Você sabia que para um prato se torna patrimônio cultural de natureza imaterial tem que ser levado em consideração a historicidade desse prato? E que o historiador da alimentação tem papel importante nesse inventário? Desde 2009, eu estudo a maniçoba e o pato no tucupi.Mas, você sabe o que é o Pato no Tucupi? Em minha tese eu abordo a historicidade deste prato que é ancestral indispensável no Almoço do Círio.(1) Então, vamos conhecer um pouquinho mais sobre o pato no tucupi.O pato selvagem era consumido por diversos pobos indígenas antes da colonização. Assim, "O pato selvagem ou nativo era consumido por grupos indígenas desde antes da colonização, sendo chamados de ipeca". (2) Gandavo informava que os patos brasileiros não eram “menos saborosos e sadios” que aqueles encontrados na Europa e que os moradores da região os tinham “em mais
estima”.(3) Eram também maiores que aqueles encontrados na Europa. Todavia, o consumo sofreu mudanças e aos poucos foram sendo incorporados temperos portugueses. Sobre isso nos esclarece o Frei João de São Queiroz, no ano de 1763, quando informa que, nos arredores de Faro, no Grão-Pará, os patos eram consumidos já no século XVIII, ao “gosto português”, De acordo com seu relato, havia “caça de grandes patos, saborosos e tenros, também os inambus (...) são bem estimados, e não são inferiores às perdizes do termo de Lisboa e Castelo-Branco, temperados, porém ao gosto português”.(4) Por meio da pesquisa em jornais que circulavam em Belém e no interior do Pará, observei que, já no século XIX, o consumo dos patos fazia-se em épocas de festividades. No geral, os moradores criavam os animais que iam consumir em tempos de festas e o pato não parecia ser prato de consumo diário. Assim, próximo ao natal de 1917, em Belém, do quintal da residência do Sr. Joaquim Pantaleão, “o “Pauta”, como era conhecido o antigo empregado do Teatro da Paz, havia sido roubado pelos gatunos algumas galinhas e um “gordo patarrão que aquelle senhor reservava para a noite de Natal”.(5) Na década de 1920, ao lado das festas de fim de ano, um pouco antes dessa data encontramos também sendo servidos patos como presença obrigatória nas mesas da festa anual de Nossa senhora de Nazaré, em outubro. Em 6 de outubro de 1939, o Bar BéBé, no Largo de Nazaré, em virtude do arraial oferecia “o saboroso PATO NO TUCUPY”.(6) Vemos então o pato no tucupi, apesar do uso desse molho de origem indígena, como um prato mestiço, pois, já é possível termos a presença de alhos, pimenta-de-cheiro e banha. Sobre essa realidade Jacques Flores assim de refere ao pato no tucupi:
“Vindo do forno, tostado, com aquela cor característica aos assados, nadando em gordura, é o petiscoso „canard‟ esquartejado ou melhor trinchado, sendo os respectivos pedaços, numa verdadeira fusão entre a ave e o suco da mandioca, mergulhados no tucupi (...). Então, mais que depressa, o jambú é posto dentro da panela onde se acham em amistosa união o pato e o tucupi (...). Enquanto isso, espremem-se na molheira vários dentinhos d‟alho e algumas pimentas de cheiro. Põe-se após, nessa vasilha, um pouco de tucupi, e está pronto o molho, molho que é a alma do pato no tucupi”.(7)

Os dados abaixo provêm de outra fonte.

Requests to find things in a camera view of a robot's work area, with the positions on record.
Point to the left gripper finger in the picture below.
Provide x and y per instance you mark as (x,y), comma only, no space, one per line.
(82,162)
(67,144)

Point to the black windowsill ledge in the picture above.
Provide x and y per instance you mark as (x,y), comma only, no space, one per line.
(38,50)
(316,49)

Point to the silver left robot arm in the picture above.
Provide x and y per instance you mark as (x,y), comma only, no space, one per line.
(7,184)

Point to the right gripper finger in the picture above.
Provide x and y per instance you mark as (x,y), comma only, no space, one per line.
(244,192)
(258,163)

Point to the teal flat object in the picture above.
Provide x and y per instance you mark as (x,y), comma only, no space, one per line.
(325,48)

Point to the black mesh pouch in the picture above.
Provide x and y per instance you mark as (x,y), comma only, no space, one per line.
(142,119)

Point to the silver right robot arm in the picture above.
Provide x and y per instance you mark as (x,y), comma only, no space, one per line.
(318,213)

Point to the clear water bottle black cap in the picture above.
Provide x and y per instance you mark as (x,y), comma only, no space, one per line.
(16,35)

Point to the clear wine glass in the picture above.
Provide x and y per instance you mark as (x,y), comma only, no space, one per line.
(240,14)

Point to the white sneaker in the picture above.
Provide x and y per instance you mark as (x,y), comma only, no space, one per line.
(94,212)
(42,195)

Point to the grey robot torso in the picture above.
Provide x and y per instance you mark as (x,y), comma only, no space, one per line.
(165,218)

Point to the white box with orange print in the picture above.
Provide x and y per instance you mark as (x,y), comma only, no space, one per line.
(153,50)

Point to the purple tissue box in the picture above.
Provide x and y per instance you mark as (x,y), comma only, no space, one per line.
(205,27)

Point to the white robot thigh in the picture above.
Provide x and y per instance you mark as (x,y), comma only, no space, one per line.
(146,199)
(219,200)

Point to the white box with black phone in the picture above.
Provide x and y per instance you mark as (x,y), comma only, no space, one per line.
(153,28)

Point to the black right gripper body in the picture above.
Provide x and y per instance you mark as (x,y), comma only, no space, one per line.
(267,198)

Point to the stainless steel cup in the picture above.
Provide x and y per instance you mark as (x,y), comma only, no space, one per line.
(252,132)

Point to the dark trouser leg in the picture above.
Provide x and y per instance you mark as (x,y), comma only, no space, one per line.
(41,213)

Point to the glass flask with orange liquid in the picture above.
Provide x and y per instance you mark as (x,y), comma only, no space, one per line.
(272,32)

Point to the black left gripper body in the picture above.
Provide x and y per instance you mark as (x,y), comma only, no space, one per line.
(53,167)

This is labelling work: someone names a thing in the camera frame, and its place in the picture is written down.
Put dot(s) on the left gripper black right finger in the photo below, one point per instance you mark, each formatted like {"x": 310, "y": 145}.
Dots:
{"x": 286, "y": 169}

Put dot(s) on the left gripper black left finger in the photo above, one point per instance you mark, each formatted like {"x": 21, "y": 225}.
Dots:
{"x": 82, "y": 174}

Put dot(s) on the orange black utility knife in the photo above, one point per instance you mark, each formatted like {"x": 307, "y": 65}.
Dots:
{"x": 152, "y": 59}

O pato no tucupi primeiro é assado e posteriormente fervido em liquido, no caso de Belém, este líquido é o tucupi. Lopes Dias, nos enfatiza que os grupos indígenas assavam, moqueavam e aferventavam as carnes e
isso era realizado apenas com líquido e pimentas.(8) O refogado com banhas ou óleos e tempero nas panelas era realidade na cozinha portuguesa e que foi incorporada aos pratos regionais. O “pato no tucupi”, cujo consumo tem origem
nos grupos indígenas, foi aos poucos sendo mestiçado, ao seu preparo foram
incorporadas as técnicas de assado à moda portuguesa, e posteriormente cozido em um líquido.(9) O pato que era apenas consumido pelos grupos indígenas com molho de tucupi, pimenta e farinha passa a ser assado e posteriormente fervido no tucupi com jambu sendo acrescido ainda no momento de consumo o arroz, além da farinha. (10) É prato de pertencimento e identidade regional. E agora por lei, patrimônio cultural de natureza imaterial do Pará.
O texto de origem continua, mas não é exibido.